**What the task asks**
Every line holding the string "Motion" should be copied from the listing.

[Given information]

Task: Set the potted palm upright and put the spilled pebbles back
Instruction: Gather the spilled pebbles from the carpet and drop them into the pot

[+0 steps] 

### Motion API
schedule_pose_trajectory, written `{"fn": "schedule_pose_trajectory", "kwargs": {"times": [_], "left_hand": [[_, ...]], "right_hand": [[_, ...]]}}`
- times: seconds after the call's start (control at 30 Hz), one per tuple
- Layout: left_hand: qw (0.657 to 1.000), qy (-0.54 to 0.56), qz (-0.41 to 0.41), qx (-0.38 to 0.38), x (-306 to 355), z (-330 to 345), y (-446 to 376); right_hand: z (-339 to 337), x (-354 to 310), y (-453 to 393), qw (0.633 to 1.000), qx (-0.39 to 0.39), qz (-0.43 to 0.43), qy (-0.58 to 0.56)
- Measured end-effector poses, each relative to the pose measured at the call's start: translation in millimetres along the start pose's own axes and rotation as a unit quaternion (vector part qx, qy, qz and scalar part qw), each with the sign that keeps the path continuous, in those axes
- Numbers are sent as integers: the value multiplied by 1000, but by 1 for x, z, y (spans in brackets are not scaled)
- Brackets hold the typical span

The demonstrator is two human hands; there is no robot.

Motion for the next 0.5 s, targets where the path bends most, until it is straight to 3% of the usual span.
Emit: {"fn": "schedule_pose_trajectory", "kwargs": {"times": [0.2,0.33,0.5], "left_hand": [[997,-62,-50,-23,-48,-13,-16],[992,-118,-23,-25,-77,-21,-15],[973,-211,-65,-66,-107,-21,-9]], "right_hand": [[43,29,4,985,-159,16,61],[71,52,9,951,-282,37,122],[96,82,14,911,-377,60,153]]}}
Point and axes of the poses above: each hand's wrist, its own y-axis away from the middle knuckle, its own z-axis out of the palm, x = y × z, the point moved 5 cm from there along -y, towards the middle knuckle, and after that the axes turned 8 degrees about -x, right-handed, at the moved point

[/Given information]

**Answer to this task**
### Motion API
Motion for the next 0.5 s, targets where the path bends most, until it is straight to 3% of the usual span.

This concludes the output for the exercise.